DIRECTIONS FOR THIS TASK: Count how many lines in the following data hold the word "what". Your answer is the number and nothing else.

THE DATA:
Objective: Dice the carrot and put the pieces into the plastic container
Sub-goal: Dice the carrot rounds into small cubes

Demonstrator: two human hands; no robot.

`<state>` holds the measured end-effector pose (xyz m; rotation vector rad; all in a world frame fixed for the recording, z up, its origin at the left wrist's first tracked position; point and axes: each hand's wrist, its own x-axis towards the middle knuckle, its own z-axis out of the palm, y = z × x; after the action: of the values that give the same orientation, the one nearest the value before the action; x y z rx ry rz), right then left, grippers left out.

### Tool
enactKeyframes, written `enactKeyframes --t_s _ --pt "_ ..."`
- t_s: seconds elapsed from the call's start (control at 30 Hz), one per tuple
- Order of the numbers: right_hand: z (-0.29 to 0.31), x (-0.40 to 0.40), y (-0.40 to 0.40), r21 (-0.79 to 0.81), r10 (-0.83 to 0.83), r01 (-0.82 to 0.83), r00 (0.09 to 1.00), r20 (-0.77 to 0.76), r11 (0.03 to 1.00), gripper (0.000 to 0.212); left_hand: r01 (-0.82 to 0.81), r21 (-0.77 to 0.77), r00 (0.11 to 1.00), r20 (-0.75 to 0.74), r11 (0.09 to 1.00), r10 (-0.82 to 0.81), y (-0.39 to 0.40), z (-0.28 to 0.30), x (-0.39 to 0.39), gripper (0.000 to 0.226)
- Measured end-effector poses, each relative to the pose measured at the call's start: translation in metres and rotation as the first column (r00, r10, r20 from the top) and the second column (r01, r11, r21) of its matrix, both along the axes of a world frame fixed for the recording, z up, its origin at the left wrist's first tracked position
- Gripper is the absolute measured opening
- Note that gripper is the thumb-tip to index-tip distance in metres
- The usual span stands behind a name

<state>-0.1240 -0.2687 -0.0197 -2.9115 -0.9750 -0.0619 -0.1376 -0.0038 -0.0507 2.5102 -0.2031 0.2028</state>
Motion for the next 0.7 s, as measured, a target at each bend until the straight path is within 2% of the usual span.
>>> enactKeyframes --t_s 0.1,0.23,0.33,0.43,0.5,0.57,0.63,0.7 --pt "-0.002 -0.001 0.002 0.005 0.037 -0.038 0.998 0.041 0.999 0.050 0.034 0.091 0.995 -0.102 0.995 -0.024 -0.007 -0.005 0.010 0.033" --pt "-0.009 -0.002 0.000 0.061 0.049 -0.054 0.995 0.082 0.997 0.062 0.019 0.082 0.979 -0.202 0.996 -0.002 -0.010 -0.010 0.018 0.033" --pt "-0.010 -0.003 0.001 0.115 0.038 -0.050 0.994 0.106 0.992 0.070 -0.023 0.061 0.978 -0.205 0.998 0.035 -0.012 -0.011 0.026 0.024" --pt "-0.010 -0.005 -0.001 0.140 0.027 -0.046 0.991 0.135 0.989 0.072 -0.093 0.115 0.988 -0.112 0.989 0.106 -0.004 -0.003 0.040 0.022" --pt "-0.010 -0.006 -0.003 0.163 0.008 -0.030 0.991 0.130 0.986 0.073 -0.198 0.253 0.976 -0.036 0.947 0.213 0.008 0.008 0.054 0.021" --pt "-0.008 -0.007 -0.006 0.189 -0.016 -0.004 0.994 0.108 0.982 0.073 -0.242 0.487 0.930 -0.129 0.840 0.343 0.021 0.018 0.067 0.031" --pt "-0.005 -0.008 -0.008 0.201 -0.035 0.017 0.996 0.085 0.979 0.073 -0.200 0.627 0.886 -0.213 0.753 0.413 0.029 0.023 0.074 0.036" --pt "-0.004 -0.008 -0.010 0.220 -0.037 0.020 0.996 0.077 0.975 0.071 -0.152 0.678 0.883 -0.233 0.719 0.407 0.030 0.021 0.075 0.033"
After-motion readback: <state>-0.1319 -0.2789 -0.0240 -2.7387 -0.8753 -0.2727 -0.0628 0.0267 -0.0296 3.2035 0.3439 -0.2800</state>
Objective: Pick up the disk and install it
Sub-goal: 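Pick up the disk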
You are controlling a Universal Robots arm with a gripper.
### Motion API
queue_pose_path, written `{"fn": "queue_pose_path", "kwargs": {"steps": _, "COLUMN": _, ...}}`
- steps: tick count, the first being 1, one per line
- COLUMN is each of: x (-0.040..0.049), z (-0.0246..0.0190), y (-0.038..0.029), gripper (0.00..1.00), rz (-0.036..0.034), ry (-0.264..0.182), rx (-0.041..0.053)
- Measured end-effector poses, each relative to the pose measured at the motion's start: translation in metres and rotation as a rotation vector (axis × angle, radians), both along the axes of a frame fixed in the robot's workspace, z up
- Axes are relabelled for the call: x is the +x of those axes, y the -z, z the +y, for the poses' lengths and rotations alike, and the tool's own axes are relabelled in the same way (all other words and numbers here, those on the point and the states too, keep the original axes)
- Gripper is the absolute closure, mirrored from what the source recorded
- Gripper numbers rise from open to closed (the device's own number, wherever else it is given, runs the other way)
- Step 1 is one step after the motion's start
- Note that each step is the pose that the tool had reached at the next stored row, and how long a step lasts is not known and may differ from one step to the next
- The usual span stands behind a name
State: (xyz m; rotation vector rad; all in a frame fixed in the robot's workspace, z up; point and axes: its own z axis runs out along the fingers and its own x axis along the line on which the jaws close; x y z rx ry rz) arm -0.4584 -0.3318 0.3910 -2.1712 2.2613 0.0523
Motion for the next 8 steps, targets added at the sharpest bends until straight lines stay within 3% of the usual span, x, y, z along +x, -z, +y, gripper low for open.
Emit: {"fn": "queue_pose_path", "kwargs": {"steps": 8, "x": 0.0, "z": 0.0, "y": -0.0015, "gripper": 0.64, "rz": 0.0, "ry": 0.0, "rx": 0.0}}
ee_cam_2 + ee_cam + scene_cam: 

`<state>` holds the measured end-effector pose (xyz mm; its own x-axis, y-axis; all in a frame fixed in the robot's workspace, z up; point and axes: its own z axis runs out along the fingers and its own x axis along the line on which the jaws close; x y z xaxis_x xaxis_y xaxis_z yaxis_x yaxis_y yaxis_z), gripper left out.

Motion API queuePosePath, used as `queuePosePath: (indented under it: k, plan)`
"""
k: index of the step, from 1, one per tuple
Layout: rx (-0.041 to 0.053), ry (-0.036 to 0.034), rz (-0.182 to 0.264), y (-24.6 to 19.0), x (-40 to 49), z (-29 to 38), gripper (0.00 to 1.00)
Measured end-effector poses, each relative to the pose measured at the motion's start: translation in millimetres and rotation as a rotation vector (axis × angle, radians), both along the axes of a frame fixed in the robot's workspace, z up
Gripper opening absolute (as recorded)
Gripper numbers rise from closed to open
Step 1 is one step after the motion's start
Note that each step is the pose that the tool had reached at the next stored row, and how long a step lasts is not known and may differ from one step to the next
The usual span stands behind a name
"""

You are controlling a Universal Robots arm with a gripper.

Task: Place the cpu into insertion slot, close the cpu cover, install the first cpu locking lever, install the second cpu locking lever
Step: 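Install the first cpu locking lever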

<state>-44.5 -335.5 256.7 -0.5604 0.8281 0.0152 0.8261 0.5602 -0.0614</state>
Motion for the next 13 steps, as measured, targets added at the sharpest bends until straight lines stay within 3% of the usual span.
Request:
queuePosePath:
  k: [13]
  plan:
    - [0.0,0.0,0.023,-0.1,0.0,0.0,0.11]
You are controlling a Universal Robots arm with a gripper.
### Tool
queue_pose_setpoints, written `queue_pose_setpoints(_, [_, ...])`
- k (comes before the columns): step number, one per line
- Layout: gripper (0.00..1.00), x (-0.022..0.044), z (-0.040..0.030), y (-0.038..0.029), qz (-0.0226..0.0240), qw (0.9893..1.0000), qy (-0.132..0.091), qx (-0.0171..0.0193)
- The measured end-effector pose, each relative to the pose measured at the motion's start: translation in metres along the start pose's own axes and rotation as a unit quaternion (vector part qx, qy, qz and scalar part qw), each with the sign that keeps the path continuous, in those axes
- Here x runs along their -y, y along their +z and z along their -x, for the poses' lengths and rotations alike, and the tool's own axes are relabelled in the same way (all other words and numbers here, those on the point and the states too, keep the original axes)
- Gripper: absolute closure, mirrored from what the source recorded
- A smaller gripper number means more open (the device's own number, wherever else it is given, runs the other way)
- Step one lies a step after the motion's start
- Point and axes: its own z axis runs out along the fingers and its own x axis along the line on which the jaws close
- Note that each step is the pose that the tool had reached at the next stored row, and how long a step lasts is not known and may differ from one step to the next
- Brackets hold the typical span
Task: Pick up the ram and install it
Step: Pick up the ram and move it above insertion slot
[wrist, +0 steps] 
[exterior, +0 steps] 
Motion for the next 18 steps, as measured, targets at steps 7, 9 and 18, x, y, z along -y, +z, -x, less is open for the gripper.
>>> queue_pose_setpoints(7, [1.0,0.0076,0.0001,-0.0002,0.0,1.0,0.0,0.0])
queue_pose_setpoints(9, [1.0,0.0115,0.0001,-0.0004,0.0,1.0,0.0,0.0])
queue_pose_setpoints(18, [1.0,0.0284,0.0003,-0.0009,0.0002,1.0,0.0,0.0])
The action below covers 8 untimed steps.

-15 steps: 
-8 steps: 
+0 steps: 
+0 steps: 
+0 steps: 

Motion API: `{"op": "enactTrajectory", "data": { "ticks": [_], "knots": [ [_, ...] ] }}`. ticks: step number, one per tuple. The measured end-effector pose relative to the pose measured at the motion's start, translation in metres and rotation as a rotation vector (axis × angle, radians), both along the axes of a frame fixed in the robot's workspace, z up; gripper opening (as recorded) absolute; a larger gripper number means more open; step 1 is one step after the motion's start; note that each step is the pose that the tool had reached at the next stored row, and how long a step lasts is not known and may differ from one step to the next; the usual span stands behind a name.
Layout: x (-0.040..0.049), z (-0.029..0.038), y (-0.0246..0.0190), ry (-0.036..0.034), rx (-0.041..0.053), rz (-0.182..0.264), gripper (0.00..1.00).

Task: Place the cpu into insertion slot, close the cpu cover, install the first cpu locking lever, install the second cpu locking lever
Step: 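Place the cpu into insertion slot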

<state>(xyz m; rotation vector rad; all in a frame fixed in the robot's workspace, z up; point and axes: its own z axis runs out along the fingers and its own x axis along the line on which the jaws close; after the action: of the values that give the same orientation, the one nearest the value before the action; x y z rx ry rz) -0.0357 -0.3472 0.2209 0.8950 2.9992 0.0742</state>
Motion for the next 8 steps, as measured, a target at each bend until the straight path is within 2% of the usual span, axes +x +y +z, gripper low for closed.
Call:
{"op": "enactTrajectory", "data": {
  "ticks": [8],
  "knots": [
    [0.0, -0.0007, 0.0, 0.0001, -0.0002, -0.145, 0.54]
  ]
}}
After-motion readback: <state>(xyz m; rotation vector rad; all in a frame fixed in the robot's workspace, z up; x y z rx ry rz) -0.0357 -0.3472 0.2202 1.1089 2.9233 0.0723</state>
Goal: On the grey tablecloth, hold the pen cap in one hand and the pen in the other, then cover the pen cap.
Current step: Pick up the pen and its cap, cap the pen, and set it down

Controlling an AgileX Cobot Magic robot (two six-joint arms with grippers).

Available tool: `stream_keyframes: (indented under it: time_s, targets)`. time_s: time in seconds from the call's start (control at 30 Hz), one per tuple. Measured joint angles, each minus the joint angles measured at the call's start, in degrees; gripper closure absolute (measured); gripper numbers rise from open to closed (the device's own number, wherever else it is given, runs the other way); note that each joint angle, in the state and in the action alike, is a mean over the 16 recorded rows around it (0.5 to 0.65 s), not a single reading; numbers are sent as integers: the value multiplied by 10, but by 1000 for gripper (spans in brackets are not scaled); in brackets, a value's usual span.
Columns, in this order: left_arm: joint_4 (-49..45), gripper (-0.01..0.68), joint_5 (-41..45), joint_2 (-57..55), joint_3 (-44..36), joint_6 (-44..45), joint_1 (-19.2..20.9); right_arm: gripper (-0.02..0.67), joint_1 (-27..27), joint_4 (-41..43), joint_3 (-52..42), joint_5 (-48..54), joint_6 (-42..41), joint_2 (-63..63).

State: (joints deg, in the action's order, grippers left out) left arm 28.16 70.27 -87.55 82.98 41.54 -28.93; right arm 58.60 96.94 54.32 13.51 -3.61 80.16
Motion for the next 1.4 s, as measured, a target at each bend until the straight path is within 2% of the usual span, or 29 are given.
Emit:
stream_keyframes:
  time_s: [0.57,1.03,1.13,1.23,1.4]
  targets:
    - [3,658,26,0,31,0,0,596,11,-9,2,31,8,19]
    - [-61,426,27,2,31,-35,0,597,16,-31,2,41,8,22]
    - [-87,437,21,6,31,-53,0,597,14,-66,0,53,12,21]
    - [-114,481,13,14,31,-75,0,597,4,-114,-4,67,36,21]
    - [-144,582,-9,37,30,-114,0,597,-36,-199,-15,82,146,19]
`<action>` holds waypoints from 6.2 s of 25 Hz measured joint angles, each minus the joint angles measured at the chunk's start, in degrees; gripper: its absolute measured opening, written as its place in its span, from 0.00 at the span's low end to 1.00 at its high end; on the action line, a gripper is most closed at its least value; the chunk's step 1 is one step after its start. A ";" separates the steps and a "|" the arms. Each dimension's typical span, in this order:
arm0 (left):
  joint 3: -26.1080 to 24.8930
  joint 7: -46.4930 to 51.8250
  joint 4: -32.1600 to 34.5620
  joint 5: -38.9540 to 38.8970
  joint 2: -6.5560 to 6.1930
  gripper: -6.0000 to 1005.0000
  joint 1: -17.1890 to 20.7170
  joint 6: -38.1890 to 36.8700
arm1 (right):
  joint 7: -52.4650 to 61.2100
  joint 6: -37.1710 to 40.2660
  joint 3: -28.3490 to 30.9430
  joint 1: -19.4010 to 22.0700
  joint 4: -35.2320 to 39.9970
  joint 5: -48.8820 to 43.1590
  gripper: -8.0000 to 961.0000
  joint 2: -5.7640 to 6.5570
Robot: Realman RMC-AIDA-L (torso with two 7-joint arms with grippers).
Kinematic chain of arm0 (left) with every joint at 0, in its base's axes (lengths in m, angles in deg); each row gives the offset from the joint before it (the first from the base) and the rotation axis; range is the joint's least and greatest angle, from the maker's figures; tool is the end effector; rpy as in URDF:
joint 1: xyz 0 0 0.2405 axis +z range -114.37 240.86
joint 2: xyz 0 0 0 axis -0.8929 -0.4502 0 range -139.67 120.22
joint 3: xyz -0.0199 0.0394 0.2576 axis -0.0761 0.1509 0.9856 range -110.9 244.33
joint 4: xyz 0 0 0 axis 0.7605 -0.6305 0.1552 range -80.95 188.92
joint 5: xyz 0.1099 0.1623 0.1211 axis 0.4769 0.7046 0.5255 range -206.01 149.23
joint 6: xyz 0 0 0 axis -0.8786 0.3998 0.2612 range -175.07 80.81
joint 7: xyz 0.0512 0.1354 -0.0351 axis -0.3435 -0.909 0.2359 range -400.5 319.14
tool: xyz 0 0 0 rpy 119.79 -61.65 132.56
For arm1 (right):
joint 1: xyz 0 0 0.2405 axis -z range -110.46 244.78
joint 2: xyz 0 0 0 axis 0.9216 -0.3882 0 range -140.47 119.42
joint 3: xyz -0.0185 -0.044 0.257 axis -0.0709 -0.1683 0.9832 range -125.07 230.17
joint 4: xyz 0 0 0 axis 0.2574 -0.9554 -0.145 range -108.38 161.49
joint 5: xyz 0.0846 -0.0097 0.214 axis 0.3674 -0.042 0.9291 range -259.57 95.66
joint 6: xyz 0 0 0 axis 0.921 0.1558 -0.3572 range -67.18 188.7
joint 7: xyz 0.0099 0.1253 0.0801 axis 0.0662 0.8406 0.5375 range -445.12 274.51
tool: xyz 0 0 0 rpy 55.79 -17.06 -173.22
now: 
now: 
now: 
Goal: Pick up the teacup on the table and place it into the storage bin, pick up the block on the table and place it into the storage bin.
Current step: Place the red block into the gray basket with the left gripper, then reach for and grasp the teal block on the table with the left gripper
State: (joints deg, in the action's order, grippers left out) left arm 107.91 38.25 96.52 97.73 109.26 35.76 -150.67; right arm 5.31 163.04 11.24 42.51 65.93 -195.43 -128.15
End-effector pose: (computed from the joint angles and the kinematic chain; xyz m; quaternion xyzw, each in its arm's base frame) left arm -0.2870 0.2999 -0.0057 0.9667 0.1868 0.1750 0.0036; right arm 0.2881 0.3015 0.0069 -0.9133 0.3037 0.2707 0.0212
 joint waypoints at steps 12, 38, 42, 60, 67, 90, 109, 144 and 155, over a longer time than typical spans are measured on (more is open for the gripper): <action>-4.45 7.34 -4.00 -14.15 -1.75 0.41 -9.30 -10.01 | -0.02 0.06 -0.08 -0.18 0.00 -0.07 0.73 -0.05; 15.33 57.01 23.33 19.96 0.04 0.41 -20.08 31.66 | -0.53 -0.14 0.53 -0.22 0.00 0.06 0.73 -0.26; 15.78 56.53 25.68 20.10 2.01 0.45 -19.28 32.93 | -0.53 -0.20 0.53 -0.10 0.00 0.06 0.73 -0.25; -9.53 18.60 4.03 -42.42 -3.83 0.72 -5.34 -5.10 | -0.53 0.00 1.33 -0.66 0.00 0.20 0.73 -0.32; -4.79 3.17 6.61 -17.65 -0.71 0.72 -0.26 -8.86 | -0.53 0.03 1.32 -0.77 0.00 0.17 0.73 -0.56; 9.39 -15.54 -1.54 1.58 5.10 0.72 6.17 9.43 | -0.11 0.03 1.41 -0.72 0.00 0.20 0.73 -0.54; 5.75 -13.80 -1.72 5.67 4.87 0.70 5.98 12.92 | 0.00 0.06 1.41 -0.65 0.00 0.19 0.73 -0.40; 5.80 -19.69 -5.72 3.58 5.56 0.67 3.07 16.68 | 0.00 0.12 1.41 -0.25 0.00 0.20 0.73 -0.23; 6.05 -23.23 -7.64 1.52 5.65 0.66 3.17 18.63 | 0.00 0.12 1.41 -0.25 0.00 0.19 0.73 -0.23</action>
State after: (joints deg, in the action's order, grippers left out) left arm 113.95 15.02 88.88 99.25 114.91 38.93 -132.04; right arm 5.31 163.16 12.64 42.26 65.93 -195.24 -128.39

ANSWER TO THIS PROBLEM: 2